### WHAT YOU WILL DO
Whatever comes before the line containing "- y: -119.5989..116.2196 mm" stays out; transcribe that line and all that follow to the end of the records exactly, with no pictures.

### RECORDS TO PROCESS
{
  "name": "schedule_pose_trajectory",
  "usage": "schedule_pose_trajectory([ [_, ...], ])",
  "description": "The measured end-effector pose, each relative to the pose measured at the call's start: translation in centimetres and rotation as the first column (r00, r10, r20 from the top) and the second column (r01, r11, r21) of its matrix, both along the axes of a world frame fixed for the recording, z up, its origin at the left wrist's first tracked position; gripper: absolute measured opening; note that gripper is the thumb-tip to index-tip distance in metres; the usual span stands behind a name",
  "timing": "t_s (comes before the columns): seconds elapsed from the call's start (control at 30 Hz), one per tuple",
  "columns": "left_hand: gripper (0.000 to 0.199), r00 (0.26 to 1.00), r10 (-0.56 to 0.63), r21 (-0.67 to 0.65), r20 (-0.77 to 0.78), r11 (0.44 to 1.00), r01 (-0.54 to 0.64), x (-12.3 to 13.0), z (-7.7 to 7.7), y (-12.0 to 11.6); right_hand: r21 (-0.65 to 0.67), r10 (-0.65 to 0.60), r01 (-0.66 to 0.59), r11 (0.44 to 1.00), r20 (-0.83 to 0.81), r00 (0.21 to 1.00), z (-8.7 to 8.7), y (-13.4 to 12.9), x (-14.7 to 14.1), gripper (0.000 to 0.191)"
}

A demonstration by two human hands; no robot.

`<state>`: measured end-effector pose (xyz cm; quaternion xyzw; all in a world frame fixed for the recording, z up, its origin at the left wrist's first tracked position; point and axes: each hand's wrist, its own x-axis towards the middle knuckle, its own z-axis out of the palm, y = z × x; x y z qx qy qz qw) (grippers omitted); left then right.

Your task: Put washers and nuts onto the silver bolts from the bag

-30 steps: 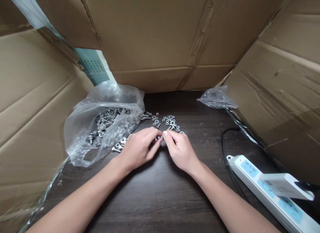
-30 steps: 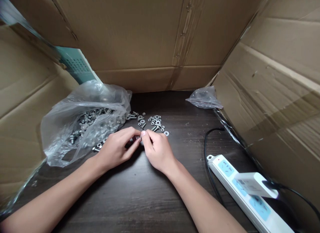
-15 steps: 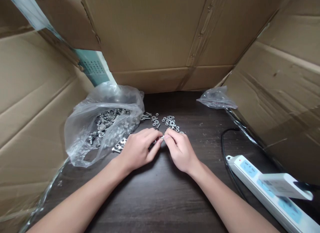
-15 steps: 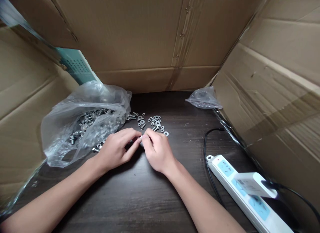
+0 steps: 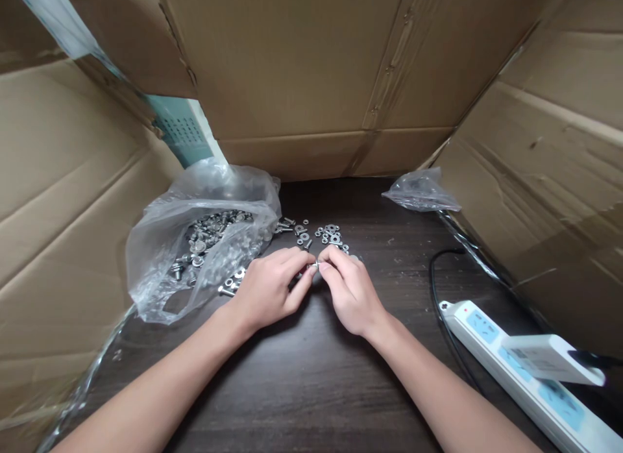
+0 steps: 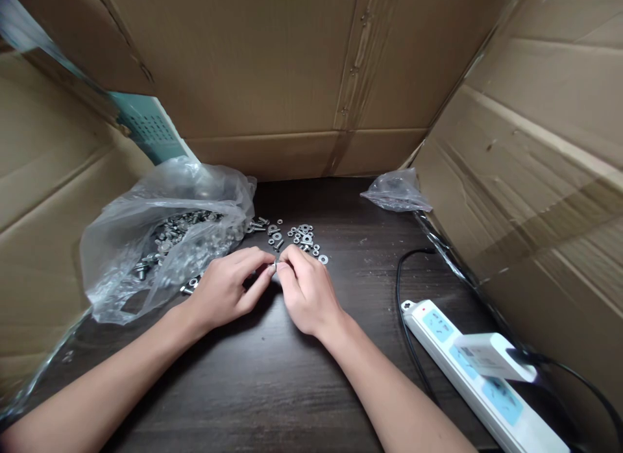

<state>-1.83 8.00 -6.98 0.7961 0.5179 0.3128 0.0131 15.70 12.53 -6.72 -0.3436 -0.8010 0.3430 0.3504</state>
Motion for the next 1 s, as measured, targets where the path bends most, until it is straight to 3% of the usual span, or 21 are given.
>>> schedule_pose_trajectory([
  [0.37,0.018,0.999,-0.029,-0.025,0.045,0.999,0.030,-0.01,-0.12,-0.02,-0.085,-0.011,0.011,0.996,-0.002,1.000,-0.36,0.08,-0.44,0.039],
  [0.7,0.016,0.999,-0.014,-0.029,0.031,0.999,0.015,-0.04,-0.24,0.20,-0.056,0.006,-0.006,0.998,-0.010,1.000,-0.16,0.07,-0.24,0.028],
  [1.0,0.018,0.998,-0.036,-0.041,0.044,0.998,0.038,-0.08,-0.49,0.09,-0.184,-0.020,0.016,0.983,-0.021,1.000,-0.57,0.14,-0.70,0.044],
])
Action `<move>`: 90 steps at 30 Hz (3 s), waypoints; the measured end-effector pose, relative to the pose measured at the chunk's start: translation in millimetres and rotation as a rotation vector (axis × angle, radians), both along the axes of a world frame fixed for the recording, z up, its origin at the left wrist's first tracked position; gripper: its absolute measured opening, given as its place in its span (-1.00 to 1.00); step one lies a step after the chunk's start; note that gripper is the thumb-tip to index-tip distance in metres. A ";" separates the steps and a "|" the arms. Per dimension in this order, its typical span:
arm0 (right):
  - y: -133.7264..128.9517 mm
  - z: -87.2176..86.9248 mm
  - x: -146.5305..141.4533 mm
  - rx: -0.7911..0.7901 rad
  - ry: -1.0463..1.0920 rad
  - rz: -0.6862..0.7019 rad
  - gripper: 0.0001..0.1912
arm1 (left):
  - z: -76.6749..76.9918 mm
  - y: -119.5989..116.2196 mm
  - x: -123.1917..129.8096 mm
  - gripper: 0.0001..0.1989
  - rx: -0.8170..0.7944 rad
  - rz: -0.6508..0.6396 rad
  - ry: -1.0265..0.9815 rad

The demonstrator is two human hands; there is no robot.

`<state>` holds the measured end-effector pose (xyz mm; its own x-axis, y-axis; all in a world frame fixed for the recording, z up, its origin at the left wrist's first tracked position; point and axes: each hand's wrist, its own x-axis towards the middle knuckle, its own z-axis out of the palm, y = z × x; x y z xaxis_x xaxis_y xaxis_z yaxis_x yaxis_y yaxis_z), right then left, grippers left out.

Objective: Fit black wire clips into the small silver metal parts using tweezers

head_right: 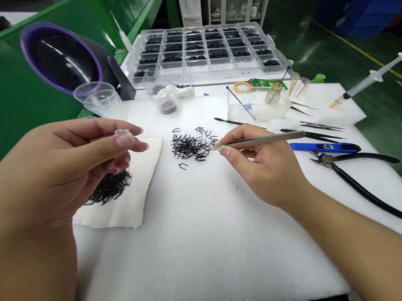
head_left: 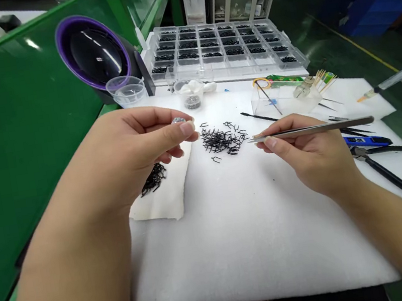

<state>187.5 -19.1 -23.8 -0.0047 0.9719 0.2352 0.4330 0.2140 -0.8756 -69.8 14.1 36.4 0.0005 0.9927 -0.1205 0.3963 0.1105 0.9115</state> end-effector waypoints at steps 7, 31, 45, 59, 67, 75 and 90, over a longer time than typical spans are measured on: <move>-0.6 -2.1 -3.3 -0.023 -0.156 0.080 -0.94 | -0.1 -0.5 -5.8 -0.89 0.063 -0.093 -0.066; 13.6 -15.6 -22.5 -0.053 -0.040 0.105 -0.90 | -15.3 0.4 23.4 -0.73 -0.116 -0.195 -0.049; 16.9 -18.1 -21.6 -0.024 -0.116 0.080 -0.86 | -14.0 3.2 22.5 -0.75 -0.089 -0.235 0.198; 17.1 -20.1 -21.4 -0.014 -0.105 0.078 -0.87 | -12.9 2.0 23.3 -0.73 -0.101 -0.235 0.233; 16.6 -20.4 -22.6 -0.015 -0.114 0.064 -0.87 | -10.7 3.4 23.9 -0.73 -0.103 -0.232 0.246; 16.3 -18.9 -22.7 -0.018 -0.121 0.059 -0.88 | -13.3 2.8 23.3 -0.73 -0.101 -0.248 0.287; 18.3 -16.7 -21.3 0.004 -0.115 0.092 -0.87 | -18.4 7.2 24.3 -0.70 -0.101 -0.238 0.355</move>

### SOLUTION
  - y: -119.5989..116.2196 mm
  - x: -123.1917..129.8096 mm
  - gripper: 0.0001..0.1989
  - rx: -0.8170..0.7944 rad
  - rz: -0.6508..0.6396 rad
  - ry: -1.0265..0.9815 rad

The demonstrator is two human hands; there is no robot.

`<state>` holds the measured end-effector pose (xyz mm; its own x-axis, y-axis; all in a world frame fixed for the recording, z up, its origin at the left wrist's first tracked position; point and axes: each hand's wrist, its own x-axis towards the middle knuckle, its own z-axis out of the palm, y = z × x; x y z xaxis_x xaxis_y xaxis_z yaxis_x yaxis_y yaxis_z), right then left, grippers left out.

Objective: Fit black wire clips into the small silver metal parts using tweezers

head_right: 
head_left: 

<state>187.5 -19.1 -23.8 -0.0047 0.9719 0.2352 0.4330 0.2140 -0.8756 -69.8 14.1 36.4 0.0005 0.9927 -0.1205 0.3963 0.1105 0.9115</state> end-effector waypoints at steps 7, 31, 45, 59, 67, 75 and 90, over a longer time than typical spans are measured on: <move>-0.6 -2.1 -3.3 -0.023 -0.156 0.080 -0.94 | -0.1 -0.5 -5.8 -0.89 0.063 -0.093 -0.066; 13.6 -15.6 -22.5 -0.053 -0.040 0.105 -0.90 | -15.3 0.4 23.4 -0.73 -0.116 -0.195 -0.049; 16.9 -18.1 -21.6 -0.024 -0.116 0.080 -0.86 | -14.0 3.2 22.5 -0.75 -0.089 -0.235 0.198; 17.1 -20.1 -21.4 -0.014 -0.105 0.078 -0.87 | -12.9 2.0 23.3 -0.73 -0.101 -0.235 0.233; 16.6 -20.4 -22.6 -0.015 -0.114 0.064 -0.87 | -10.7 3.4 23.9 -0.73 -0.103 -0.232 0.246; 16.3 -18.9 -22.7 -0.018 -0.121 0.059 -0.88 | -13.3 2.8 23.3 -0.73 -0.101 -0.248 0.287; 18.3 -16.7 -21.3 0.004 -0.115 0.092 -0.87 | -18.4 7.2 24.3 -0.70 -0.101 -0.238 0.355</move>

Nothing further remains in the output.